Safepoints #3

damiendoligez · 2021-03-26T14:52:22Z

This is a first draft of code to compute when to insert polls. It needs to be optimized for two things (and I'm not sure how to do both at once):

this code goes over the same instr repeatedly in case of nested loops (because instr_body calls polls_unconditionally each time
path_approx is not tail-recursive for so it can overflow the stack on long sequences

sadiqj · 2021-03-30T10:50:15Z

Thanks so much for taking a pass at this @damiendoligez . I've got one last PR to close on multicore and then by-midweek I should be back to focusing on safepoints.

Have you had any thoughts about how we'd actually test the implementation is correct? I started pondering an analysis at the end of the Mach passes (before Linear) that would test there was a poll on every path through the function but I end up with something that looks awfully similar to the original placement analysis and I'm not convinced I wouldn't have the same bug in each.

sadiqj · 2021-04-06T17:42:10Z

In path_approx could we cache the approximation for each handler? We have a unique id for each one and since we go through loops outwards-in that should ensure we only process each handler once.

I'm not sure how to approach making path_approx tail recursive though.

damiendoligez · 2021-04-13T09:41:18Z

In path_approx could we cache the approximation for each handler? We have a unique id for each one and since we go through loops outwards-in that should ensure we only process each handler once.

Yes, we need to do that.

I'm not sure how to approach making path_approx tail recursive though.

The most important is to make it tail-rec for sequences. My plan is to make seq_approx tail-call to path_approx by adding an accumulator argument (to be joined with the result) to path_approx.

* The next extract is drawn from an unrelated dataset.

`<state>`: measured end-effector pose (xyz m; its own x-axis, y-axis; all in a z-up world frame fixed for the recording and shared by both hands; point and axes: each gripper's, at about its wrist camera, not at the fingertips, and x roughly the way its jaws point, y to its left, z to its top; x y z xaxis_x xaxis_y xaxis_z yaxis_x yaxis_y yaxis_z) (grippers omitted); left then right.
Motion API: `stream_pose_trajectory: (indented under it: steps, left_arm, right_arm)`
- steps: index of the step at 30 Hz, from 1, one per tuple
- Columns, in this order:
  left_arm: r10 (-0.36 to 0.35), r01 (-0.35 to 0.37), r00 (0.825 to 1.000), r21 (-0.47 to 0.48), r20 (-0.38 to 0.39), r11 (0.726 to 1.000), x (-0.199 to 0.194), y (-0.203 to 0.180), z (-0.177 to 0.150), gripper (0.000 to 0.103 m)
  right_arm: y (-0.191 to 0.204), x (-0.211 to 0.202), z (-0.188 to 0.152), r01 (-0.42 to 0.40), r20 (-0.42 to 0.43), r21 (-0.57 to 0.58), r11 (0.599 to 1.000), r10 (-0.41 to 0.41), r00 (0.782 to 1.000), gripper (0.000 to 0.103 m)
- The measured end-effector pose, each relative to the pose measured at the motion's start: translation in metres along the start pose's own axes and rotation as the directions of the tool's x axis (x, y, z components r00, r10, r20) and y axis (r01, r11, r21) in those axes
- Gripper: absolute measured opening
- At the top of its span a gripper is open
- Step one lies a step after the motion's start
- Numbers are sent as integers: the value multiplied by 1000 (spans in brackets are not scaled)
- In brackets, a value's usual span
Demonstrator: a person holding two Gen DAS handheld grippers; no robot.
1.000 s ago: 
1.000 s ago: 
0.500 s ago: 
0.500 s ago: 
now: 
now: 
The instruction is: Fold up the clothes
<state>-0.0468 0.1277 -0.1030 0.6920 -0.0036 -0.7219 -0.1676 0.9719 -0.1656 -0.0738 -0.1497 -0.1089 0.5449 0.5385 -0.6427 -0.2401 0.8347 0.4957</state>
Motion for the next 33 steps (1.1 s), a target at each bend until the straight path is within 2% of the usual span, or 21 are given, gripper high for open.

damiendoligez · 2021-04-13T10:33:07Z

Have you had any thoughts about how we'd actually test the implementation is correct? I started pondering an analysis at the end of the Mach passes (before Linear) that would test there was a poll on every path through the function but I end up with something that looks awfully similar to the original placement analysis and I'm not convinced I wouldn't have the same bug in each.

If we find a way to instrument an executable to count the time (or number of cycles or instructions) between successive calls to alloc/poll, we could just run that on any number of real programs as well as some synthetic tests, then look for outliers in the distribution. Maybe there's a way to do that with perf? We'd have to find a way to ignore the calls to C code though.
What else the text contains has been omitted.